WHAT THE TASK REQUIRES: Restate, word for word and with no pictures, the stretch of lines in the data below that begins at the line with "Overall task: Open" and ends at the line with "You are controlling", inclusive.
(INFORMATION PROVIDED begins)
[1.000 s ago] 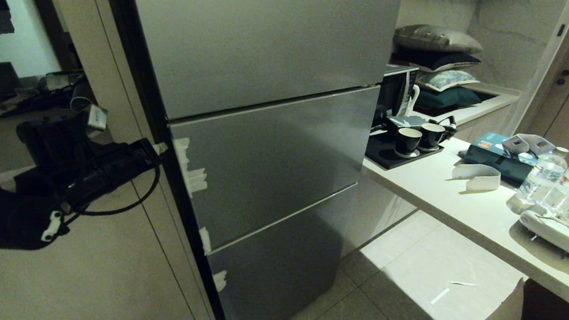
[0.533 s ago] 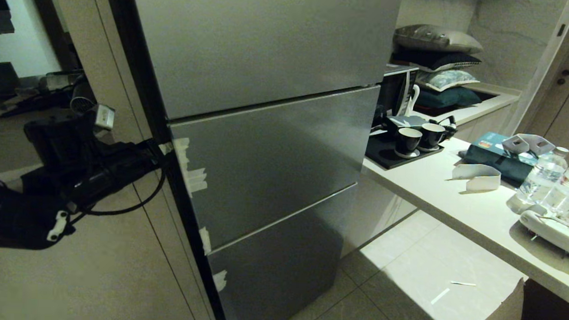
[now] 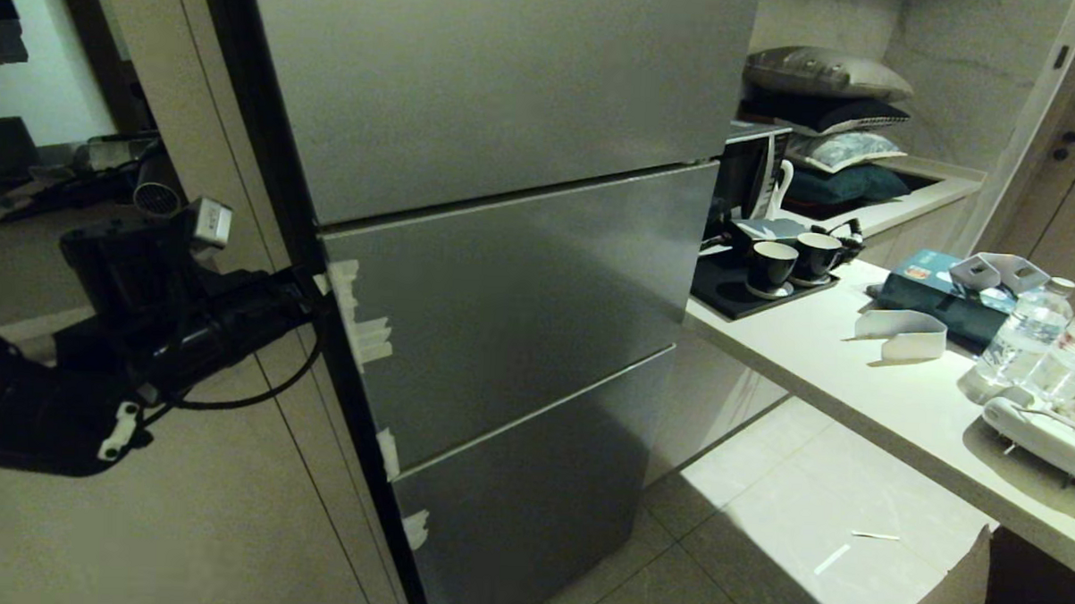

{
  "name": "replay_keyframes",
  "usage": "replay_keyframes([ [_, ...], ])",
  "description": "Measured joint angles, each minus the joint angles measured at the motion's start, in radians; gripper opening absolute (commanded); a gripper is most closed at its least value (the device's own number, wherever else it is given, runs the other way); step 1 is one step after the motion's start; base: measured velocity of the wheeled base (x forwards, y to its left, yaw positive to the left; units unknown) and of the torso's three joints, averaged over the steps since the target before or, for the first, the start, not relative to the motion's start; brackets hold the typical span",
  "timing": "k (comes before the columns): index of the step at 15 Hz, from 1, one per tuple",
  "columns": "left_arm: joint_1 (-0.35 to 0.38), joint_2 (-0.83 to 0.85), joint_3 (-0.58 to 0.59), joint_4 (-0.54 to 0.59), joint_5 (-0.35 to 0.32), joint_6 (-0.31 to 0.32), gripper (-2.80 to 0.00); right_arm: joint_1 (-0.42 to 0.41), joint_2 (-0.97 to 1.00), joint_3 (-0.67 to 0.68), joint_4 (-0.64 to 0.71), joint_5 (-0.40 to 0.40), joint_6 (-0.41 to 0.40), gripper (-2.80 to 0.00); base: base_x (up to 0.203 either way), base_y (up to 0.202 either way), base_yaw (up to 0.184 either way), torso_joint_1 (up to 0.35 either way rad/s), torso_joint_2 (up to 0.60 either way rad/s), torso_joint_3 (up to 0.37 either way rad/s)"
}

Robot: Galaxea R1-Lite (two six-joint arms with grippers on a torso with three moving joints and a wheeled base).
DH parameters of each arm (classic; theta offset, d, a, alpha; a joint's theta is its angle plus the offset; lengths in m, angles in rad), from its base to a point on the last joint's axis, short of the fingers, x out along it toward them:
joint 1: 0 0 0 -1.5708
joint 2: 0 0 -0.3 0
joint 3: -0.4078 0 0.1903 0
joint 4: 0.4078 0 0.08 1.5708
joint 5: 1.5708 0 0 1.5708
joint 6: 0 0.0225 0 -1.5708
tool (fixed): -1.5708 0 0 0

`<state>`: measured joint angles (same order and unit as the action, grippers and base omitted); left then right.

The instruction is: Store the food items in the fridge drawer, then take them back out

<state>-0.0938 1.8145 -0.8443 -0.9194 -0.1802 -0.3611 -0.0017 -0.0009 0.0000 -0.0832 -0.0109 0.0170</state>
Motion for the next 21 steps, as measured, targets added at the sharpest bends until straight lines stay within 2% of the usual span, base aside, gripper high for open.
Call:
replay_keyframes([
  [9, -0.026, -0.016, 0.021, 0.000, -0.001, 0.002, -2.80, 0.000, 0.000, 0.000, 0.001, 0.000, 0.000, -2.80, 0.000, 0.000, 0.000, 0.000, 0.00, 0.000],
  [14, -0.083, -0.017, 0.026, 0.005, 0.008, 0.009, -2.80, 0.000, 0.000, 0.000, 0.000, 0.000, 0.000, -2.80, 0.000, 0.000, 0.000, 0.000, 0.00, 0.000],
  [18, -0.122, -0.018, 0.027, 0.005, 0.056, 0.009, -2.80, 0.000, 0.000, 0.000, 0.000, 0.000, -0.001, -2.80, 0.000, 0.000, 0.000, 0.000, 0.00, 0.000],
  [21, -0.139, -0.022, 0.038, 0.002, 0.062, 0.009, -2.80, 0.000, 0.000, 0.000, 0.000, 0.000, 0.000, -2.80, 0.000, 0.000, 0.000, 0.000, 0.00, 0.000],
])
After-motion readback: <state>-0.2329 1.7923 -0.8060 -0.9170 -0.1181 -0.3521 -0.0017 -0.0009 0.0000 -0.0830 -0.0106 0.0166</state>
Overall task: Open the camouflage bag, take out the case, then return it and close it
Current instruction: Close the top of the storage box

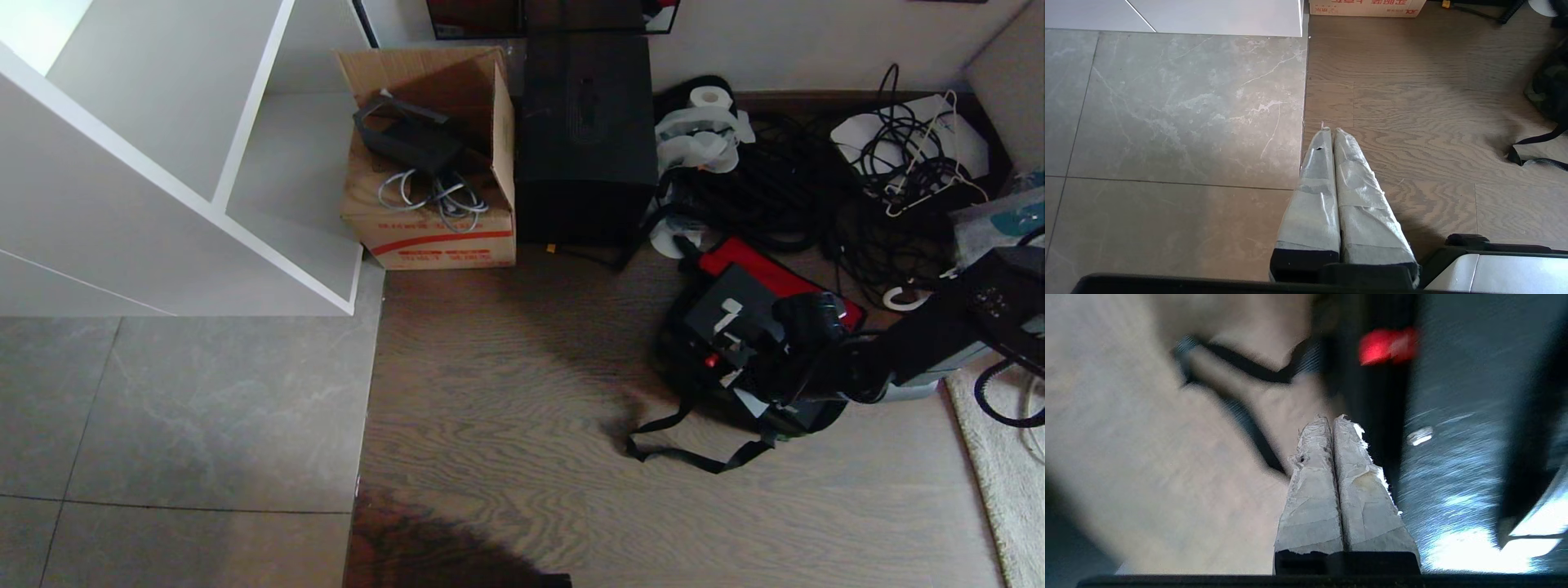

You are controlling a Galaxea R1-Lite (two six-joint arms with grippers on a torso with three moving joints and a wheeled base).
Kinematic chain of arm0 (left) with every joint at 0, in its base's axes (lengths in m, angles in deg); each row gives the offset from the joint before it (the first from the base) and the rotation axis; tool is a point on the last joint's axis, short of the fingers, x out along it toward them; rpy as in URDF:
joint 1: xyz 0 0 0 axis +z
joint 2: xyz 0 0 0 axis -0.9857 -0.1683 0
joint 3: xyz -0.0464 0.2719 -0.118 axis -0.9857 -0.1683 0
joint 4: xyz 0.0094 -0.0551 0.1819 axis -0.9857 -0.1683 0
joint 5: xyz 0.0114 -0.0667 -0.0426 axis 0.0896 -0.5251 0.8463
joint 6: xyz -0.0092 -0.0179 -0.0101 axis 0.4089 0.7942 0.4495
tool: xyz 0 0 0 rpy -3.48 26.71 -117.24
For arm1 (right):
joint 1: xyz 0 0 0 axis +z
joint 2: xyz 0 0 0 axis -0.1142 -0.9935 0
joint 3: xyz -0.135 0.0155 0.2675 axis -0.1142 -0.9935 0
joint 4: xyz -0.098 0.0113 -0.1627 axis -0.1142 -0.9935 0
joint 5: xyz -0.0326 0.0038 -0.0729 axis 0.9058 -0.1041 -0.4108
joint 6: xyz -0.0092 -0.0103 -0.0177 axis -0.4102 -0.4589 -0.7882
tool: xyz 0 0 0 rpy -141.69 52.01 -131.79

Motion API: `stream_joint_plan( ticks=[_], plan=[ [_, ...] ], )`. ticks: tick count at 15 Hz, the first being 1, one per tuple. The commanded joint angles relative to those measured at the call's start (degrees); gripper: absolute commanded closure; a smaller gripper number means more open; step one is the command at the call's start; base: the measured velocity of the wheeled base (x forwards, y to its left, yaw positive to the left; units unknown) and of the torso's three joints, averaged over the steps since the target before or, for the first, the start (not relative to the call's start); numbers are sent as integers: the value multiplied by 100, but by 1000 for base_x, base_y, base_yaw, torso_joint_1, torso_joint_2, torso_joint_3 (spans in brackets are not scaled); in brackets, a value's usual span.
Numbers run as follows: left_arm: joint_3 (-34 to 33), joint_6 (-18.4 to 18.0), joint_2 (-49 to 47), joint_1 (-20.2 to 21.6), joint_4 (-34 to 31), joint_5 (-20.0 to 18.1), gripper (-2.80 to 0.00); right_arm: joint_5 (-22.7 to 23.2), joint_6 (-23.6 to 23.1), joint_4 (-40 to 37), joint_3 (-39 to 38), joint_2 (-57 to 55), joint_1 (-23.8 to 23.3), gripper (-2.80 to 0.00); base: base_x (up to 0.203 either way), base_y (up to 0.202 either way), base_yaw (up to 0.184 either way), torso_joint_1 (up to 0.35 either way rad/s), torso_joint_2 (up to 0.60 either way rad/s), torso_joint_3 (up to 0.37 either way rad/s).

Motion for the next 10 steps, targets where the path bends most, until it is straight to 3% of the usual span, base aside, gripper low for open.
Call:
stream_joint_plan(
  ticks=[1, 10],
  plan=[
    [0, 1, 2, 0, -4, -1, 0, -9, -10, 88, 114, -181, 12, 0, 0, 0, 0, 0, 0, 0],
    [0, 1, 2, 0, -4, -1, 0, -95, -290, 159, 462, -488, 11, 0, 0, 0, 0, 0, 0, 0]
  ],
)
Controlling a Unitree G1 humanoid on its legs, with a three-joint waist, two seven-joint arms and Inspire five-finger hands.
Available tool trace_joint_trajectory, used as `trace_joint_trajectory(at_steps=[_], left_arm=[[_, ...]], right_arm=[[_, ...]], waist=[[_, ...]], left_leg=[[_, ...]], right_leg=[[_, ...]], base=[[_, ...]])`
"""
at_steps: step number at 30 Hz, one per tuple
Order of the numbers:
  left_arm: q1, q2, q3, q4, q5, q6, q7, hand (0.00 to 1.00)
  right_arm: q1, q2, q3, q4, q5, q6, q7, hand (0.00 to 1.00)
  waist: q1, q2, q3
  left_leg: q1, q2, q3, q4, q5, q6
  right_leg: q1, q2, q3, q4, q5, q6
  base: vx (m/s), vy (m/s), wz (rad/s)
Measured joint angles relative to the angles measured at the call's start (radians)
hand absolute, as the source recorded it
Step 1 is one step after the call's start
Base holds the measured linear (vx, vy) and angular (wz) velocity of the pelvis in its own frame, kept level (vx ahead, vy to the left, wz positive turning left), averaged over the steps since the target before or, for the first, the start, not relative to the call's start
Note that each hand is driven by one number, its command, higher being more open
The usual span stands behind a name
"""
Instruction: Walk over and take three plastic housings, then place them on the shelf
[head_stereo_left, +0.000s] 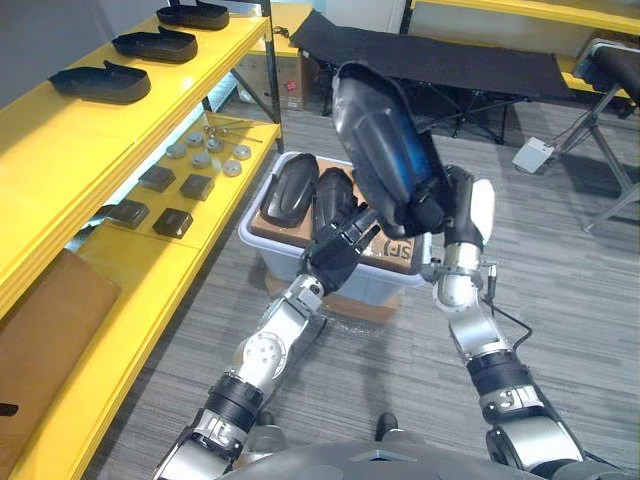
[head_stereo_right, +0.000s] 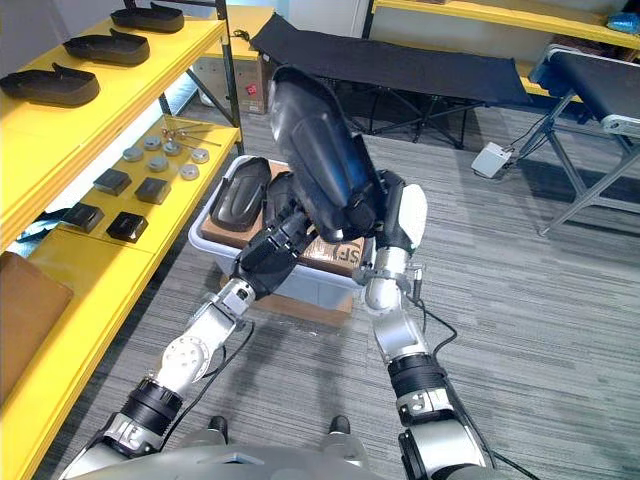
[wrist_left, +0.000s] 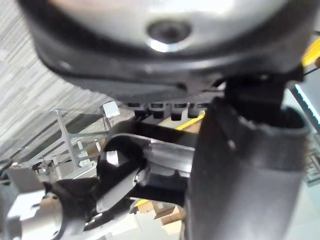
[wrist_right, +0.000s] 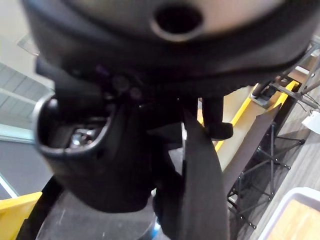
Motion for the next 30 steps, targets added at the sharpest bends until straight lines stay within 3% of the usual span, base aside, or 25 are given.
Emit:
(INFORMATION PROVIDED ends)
WRITTEN RESPONSE:
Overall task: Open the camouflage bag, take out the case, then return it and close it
Current instruction: Close the top of the storage box


You are controlling a Galaxea R1-Lite (two six-joint arms with grippers on a torso with three moving joints and a wheeled base).

The requested output is complete.